How Big Data Is Different MIT Sloan Management Review


Organizations that capitalize on big data stand apart from traditional data analysis environments in three key ways:

  • They pay attention to data flows as opposed to stocks.
  • They rely on data scientists and product and process developers rather than data analysts.
  • They are moving analytics away from the IT function and into core business, operational and production functions.

There are several types of big data applications. The first type supports customer-facing processes to do things like identify fraud in real time or score medical patients for health risk. A second type involves continuous process monitoring to detect such things as changes in consumer sentiment or the need for service on a jet engine. Yet another type uses big data to explore network relationships like suggested friends on LinkedIn and Facebook. In all these applications, the data is not the “stock” in a data warehouse but a continuous flow. This represents a substantial change from the past, when data analysts performed multiple analyses to find meaning in a fixed supply of data.

The behavior of credit card companies offers a good illustration of this dynamic. In the past, direct marketing groups at credit card companies created models to select the most likely customer prospects from a large data warehouse. The process of data extraction, preparation and analysis took weeks to prepare — and weeks more to execute. However, credit card companies, frustrated by their inability to act quickly, determined that there was a much faster way to meet most of their requirements. In fact, they were able to create a “ready-to-market” database and system that allows a marketer to analyze, select and issue offers in a single day. Through frequent iterations and monitoring of website and call-center activities, companies can make personalized offers in milliseconds, then optimize the offers over time by tracking responses.

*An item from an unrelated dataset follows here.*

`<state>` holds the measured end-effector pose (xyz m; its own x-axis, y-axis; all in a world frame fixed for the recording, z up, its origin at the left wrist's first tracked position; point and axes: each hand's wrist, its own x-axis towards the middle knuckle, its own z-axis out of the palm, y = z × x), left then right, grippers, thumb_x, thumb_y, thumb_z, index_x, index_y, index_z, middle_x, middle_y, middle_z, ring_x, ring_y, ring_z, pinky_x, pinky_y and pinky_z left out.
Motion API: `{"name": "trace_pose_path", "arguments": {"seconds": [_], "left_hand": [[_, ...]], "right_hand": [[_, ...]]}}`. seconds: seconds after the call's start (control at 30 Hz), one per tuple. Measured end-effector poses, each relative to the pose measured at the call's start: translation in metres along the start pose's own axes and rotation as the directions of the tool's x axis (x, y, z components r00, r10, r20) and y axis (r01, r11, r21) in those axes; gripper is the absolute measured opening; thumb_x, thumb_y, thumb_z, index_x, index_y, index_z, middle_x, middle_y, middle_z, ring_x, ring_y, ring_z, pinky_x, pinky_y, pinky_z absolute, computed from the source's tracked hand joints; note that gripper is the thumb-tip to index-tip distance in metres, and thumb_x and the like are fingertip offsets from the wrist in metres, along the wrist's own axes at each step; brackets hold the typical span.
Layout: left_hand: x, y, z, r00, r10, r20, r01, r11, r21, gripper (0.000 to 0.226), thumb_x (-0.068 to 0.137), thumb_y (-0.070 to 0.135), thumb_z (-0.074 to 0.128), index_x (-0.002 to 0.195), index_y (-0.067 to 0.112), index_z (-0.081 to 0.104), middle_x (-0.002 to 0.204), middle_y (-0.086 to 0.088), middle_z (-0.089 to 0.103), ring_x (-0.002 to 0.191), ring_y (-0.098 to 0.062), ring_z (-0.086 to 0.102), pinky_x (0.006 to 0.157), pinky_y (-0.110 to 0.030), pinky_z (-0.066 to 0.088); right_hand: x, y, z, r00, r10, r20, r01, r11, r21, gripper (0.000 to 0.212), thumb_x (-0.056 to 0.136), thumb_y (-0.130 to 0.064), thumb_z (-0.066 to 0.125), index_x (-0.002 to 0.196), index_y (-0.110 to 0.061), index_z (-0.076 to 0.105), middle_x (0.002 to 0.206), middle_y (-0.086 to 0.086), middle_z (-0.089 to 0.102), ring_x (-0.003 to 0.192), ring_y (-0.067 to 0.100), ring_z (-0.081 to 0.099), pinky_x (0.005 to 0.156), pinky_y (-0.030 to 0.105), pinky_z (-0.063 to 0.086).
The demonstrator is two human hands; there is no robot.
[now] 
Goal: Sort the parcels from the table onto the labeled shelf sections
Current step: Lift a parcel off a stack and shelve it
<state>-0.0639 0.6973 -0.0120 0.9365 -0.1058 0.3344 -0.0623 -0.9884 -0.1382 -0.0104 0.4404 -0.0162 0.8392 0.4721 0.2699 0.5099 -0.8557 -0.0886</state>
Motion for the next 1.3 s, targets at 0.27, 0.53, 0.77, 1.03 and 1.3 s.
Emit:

Early users of big data are also rethinking their organizational structures for data scientists. Traditionally, analytical professionals were often part of internal consulting organizations advising managers or executives on internal decisions. However, in some industries, such as online social networks, gaming and pharmaceuticals, data scientists are part of the product development organization, developing new products and product features. At Merck & Co. Inc, for example, data scientists (whom the company calls statistical genetics scientists) are members of the drug discovery and development organization.

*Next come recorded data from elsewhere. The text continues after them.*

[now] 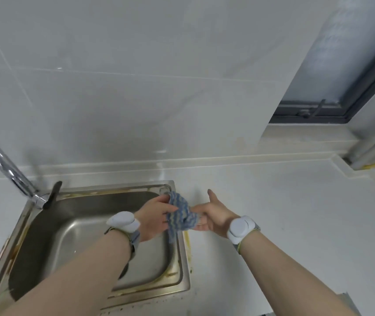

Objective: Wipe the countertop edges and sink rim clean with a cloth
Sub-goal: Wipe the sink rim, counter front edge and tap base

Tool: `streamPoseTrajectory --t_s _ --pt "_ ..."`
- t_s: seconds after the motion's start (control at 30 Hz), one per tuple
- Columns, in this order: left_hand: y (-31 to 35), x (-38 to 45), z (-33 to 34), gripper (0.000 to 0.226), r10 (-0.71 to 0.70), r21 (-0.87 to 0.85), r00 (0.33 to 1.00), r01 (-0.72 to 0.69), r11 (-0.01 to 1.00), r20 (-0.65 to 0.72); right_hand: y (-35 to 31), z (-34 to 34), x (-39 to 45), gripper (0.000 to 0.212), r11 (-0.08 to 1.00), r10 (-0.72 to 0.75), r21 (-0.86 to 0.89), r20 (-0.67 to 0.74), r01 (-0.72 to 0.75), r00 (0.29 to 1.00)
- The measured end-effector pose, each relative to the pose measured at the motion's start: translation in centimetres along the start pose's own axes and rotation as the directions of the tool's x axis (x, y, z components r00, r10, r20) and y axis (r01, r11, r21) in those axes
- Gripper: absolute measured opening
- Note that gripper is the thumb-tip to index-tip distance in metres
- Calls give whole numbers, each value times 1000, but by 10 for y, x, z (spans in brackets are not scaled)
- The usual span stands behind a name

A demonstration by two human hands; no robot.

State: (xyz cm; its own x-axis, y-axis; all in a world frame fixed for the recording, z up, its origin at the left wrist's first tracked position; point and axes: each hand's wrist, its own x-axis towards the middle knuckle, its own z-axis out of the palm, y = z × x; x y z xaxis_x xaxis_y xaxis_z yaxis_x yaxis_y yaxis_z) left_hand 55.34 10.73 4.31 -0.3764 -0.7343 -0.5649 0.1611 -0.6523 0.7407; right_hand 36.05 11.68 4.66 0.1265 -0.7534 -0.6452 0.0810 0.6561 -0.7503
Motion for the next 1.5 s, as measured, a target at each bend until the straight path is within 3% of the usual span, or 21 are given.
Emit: streamPoseTrajectory --t_s 0.07,0.13,0.2,0.27,0.33,0.37,0.43,0.47,0.53,0.63,0.73,0.77,0.87,0.93,1.0,1.03,1.1,1.17,1.27,1.37,1.5 --pt "0 4 4 29 -1 114 998 9 993 -65 2 -15 6 93 999 -20 -51 -23 19 1000" --pt "-3 8 4 29 17 301 977 50 952 -214 2 -27 13 58 998 -59 -29 -39 58 997" --pt "-8 14 3 50 77 433 942 76 898 -326 2 -33 13 34 997 -70 -26 -44 69 997" --pt "-11 17 4 71 131 449 943 21 893 -305 5 -39 15 26 999 -43 -15 -17 43 999" --pt "-15 19 7 80 143 500 967 -20 866 -210 8 -45 15 36 976 -43 -211 19 46 999" --pt "-16 20 8 75 144 599 977 -20 800 -159 7 -49 15 45 893 -55 -446 25 60 998" --pt "-18 17 11 46 129 835 989 -6 550 -78 4 -53 13 44 555 -108 -828 27 83 994" --pt "-19 16 13 31 131 897 989 6 442 -71 3 -55 11 35 400 -137 -911 46 98 989" --pt "-21 14 18 14 117 929 989 38 367 -87 2 -58 9 19 251 -119 -961 87 115 989" --pt "-29 14 15 10 12 866 996 73 495 -91 5 -64 8 17 234 -24 -964 126 128 992" --pt "-36 11 12 13 -125 613 988 157 774 -94 4 -64 1 23 384 78 -921 107 69 991" --pt "-38 10 12 12 -158 551 982 188 813 -101 4 -65 1 23 435 111 -900 98 40 989" --pt "-45 15 11 9 -134 603 975 217 767 -179 13 -66 7 17 480 119 -877 75 9 990" --pt "-51 23 17 9 30 670 944 210 712 -328 27 -63 14 21 511 10 -860 -7 -12 1000" --pt "-60 29 28 6 142 622 883 192 759 -447 43 -56 22 30 522 -129 -852 -129 -43 983" --pt "-66 31 36 7 112 543 884 174 822 -453 50 -51 26 36 567 -149 -822 -161 -49 976" --pt "-75 32 53 22 -34 423 953 166 891 -301 57 -41 28 51 776 -25 -620 -215 -117 976" --pt "-80 29 64 35 -168 402 979 200 894 -114 59 -38 23 47 895 135 -391 -220 -215 966" --pt "-85 22 55 43 -257 212 965 262 942 -49 65 -56 21 19 818 -5 -566 -189 -105 982" --pt "-87 18 27 33 -229 123 955 255 959 -189 65 -61 22 15 637 -161 -770 -178 -35 971" --pt "-89 18 2 28 -220 101 887 283 954 -405 77 -19 24 20 470 -356 -883 -179 10 917"
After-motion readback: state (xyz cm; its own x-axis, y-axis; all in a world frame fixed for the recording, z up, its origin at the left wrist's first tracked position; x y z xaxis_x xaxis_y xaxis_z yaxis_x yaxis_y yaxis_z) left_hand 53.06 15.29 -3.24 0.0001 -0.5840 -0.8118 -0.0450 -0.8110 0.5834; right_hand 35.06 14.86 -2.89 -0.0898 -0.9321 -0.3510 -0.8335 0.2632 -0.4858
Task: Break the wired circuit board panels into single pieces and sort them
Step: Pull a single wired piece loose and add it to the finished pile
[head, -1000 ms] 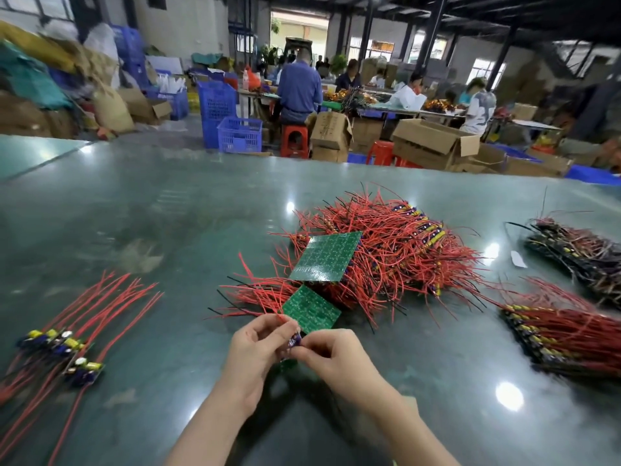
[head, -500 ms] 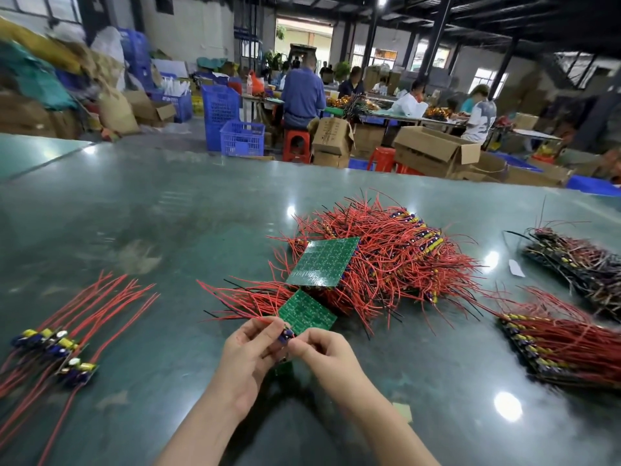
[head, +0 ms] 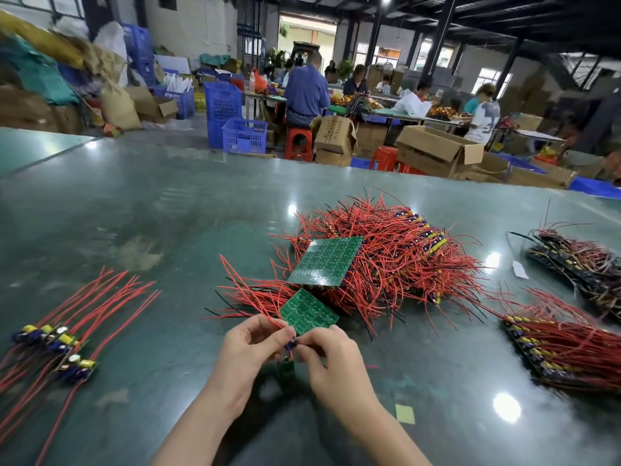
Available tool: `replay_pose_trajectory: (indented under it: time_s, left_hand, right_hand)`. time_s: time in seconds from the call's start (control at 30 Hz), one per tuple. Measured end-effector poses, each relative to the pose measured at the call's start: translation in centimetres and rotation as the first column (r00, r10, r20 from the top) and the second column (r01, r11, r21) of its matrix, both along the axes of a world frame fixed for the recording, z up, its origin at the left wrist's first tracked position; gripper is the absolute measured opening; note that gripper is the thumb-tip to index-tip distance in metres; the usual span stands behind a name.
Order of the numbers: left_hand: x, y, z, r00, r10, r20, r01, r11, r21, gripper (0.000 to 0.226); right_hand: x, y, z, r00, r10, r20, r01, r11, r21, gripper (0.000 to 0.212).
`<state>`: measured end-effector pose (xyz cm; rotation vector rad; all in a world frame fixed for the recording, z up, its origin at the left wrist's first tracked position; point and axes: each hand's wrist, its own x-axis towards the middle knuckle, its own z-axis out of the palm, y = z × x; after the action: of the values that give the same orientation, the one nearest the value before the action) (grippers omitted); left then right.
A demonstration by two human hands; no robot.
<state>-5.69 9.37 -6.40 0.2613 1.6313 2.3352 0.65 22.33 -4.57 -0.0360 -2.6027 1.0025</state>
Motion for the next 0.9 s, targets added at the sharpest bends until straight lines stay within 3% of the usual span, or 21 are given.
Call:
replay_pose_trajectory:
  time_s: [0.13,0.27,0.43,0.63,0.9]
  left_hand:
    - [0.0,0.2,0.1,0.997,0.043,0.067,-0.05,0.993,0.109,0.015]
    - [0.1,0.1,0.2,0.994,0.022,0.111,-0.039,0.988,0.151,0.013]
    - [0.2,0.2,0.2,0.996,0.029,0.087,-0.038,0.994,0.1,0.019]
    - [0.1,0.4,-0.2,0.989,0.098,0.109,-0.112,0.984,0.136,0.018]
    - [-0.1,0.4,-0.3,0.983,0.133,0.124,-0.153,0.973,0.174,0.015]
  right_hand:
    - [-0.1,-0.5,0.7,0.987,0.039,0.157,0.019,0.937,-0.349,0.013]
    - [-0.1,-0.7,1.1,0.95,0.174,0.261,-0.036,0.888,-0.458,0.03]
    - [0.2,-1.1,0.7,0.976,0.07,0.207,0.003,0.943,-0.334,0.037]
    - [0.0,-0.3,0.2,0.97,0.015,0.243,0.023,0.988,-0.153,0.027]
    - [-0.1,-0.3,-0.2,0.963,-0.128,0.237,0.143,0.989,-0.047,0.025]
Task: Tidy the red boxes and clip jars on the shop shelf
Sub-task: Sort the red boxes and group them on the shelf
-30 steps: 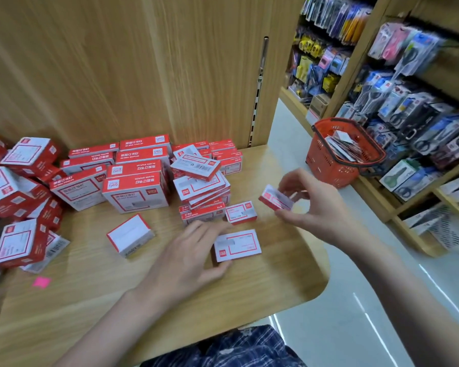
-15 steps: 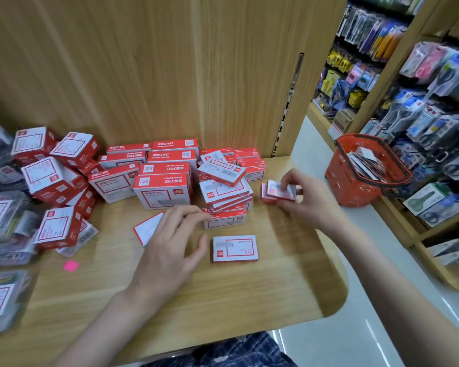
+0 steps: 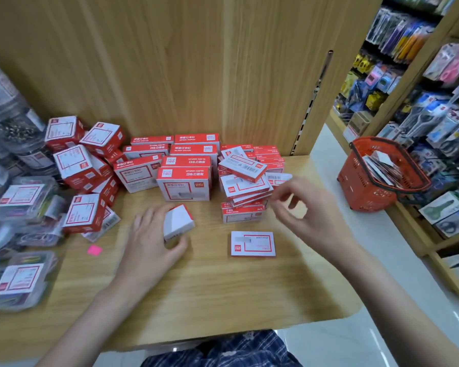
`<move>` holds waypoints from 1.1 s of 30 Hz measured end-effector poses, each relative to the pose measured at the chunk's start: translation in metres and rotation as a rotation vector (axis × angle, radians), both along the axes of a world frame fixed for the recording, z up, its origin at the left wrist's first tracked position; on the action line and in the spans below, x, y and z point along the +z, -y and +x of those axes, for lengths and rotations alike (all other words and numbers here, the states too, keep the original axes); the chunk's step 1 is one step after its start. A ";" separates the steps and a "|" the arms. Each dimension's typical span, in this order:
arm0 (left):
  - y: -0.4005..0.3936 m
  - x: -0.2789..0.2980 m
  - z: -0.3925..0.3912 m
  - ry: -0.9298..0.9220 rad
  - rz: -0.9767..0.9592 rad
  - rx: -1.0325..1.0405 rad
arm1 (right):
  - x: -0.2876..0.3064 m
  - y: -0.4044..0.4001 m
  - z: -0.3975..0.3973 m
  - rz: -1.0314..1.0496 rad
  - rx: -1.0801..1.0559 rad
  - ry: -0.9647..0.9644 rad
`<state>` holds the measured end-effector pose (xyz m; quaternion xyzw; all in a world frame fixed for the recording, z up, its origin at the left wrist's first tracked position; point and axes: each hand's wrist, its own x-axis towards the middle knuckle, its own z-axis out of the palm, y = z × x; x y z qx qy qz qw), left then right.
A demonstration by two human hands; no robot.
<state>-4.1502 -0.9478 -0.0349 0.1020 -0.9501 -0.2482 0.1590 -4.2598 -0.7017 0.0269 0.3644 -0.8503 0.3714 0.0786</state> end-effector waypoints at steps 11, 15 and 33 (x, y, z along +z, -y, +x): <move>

Another approach to managing big data is leaving the data where it is. So-called “virtual data marts” allow data scientists to share existing data without replicating it. EBay Inc., for example, used to have an enormous data replication problem, with between 20- and 50-fold versions of the same data scattered throughout its various data marts. Now, thanks to its virtual data marts, the company’s replication problem has been dramatically reduced. EBay has also established a “data hub” — an internal website to make it easier for managers and analysts to serve themselves and share data and analyses across the organization. In effect, eBay has built a social network around analytics and data.

Coming to terms with big data is prompting organizations to rethink their basic assumptions about the relationship between business and IT — and their respective roles. The traditional role of IT— automating business processes — imposes precise requirements, adherence to standards and controls on changes. Analytics has been more of an afterthought for monitoring processes and notifying management about the anomalies. Big data flips this approach on its head. A key tenet of big data is that the world and the data that describe it are constantly changing, and organizations that can recognize the changes and react quickly and intelligently will have the upper hand. Whereas the most vaunted business and IT capabilities used to be stability and scale, the new advantages are based on discovery and agility — the ability to mine existing and new data sources continuously for patterns, events and opportunities.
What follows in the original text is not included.